Coal Country, Scarred Area
CLAIRFIELD, Tenn.—Amid the Cumberland Mountains, with much rural land and few rural people, the hunger is for land. Shelby York, a self-styled old-timer working with a community development group, says that people here see land as more valuable than money. The difficulty is that most of the land is owned by coal or land corporations who want to keep it. The little they are willing to sell to local families, who wish to build a little home and garden, goes for $500 or more an acre. That’s a lot of money for hill-country land and impoverished people.
Still the people persist and beseech the largely absentee corporations. Whole families go to great effort to fill in time spaces of embankment between roads and creeks. And they always speak of the big companies who control the land that their ancestors once owned. It was around the turn of the century that the companies came to buy up the land for 50 cents an acre—some of the richest coal-bearing land in the world.
One of the big land companies in this area for many years was the American Association Ltd., a British firm whose principle concern for the region was how little property taxes they could pay. After some adverse publicity in England as a result of a Granada film documentary, the company sold its huge land holdings to J.M. Huber Co. of New Jersey. The Huber Co. sent its agents around indicating that it was willing to sell off an acre or two here and there to help the local folk.
This slight flaw in the company-community relations has not brought about much land transfer yet, but Huber believes it is necessary to start making gestures if the relentless strip mining and its attendant water contamination and erosion are to continue without much effective opposition. The strategy is to mollify the local people near strip mines and split them off from anti-strip mine groups such as the Save Our Cumberland Mountains (SOCUM).
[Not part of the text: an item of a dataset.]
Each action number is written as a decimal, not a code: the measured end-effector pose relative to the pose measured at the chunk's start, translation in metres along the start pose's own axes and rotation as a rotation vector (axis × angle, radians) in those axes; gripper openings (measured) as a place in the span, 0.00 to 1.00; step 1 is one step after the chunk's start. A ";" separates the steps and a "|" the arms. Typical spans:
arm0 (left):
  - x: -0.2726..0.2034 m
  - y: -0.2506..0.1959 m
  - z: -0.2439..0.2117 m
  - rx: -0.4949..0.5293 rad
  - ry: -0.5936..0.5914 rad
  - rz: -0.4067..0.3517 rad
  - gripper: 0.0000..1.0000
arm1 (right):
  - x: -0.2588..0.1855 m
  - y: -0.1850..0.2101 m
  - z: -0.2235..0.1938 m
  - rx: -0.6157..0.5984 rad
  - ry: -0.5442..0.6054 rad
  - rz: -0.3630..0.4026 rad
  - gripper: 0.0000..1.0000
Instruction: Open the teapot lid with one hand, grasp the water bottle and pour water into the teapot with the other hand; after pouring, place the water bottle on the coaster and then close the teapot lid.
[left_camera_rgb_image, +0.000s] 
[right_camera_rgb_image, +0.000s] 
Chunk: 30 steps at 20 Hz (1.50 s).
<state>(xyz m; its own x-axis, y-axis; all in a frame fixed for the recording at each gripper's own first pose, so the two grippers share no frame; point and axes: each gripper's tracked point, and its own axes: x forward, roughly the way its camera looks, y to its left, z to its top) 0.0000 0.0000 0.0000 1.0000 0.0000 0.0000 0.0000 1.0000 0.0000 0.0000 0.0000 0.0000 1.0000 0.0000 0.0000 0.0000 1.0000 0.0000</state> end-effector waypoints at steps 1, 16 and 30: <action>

Communities such as Morley, White Oak, Roses Creek, Buffalo, Clairfield, Hamblen Town, and Rock Creek are unincorporated. This makes it difficult for them to attract financial assistance in the manner of incorporated towns and cities. The strip mining is being done by non-union workers so the United Mine Workers does not have a presence. Many of the local churches rest on coal land and receive some contributions from coal companies, which might explain why the churches are not an active force in the community. Most churches are so inhibited (one church that wasn’t inhibited burned down in 1975) that local citizens cannot even use their premises for meetings. This is quite different from rural south.
About the only community structure revolves around a number of small non-profit organizations such as the Model Valley Economic Development Corp. (MVEDC). Around tiny Clairfield, MVEDC and other groups provide social services, housing, health clinic, and employment in crafts and other small economic developments. Shelby York remembers how, in the ’20s and ’30s, people grew 90 percent of their vegetables. Now they import 90 percent of their vegetables from outside their region. He sees an increasing interest in cultivation for greater self-reliance. The land can produce a variety of popular vegetables, beans and corn.
Organized self-reliance has limits set by the power of the coal companies and other businesses. In recent years, a children’s nursery and a health clinic burned down in the middle of the night. People talk of arson like they talk of the weather. The culprits never are caught nor are their paying principals exposed. But some of the community organizers offer a marvelous determination. Looking over a new extension to a nursery run by Tilda Kemplen and her Mountain Community Child Care, Marie Cirillo—who came to these mountains 30 years ago from Brooklyn, N.Y., to live and help—says that “they’ll run out of matches before we run out of determination.”
In this scarred land of the Cumberlands where massive machines dig and strip the earth for coal is a real energy crisis. “Rich Man, Poor People” was the title of one book on the Appalachian region. All the time, overweight coal trucks are sweeping down narrow roads and long lines of coal cars move on the railroads to their markets.
The coal is used to produce electricity for the cities in the East and Midwest where giant office buildings waste three times the electricity they need. The waste at that end is not very graphic. But the wasted lands of the coal country will remain on view for future generation/ to ponder, while absentee coal corporations in New York, Chicago and Pittsburgh fill their profitable annual reports without reference to what they have left behind.